== Segment start ==
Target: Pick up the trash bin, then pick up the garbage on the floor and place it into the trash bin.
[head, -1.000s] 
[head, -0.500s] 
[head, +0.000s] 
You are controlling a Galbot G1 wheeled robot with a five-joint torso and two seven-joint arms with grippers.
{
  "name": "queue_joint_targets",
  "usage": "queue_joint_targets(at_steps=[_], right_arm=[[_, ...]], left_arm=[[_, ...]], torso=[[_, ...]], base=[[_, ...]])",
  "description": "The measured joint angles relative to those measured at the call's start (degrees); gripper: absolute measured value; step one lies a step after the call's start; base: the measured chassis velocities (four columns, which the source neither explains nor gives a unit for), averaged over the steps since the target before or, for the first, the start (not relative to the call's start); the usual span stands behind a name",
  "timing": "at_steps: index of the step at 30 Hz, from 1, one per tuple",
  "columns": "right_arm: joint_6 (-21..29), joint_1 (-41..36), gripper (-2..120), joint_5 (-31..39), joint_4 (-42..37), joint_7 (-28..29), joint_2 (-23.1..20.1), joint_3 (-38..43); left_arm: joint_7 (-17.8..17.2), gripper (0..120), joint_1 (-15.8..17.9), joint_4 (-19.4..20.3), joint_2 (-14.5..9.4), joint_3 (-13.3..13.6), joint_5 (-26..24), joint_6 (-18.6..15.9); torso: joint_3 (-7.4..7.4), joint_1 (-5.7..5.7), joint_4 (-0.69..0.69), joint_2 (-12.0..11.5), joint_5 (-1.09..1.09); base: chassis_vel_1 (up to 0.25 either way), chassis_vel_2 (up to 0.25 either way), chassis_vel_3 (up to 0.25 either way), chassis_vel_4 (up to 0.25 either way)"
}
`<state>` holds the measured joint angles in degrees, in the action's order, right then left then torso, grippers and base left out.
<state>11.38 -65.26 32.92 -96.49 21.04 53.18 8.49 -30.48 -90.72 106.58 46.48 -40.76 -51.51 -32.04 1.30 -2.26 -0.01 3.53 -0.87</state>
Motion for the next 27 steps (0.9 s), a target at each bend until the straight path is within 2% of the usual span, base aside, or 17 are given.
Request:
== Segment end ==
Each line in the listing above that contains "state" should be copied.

**TASK SOLUTION**
`<state>` holds the measured joint angles in degrees, in the action's order, right then left then torso, grippers and base left out.
<state>11.38 -65.26 32.92 -96.49 21.04 53.18 8.49 -30.48 -90.72 106.58 46.48 -40.76 -51.51 -32.04 1.30 -2.26 -0.01 3.53 -0.87</state>

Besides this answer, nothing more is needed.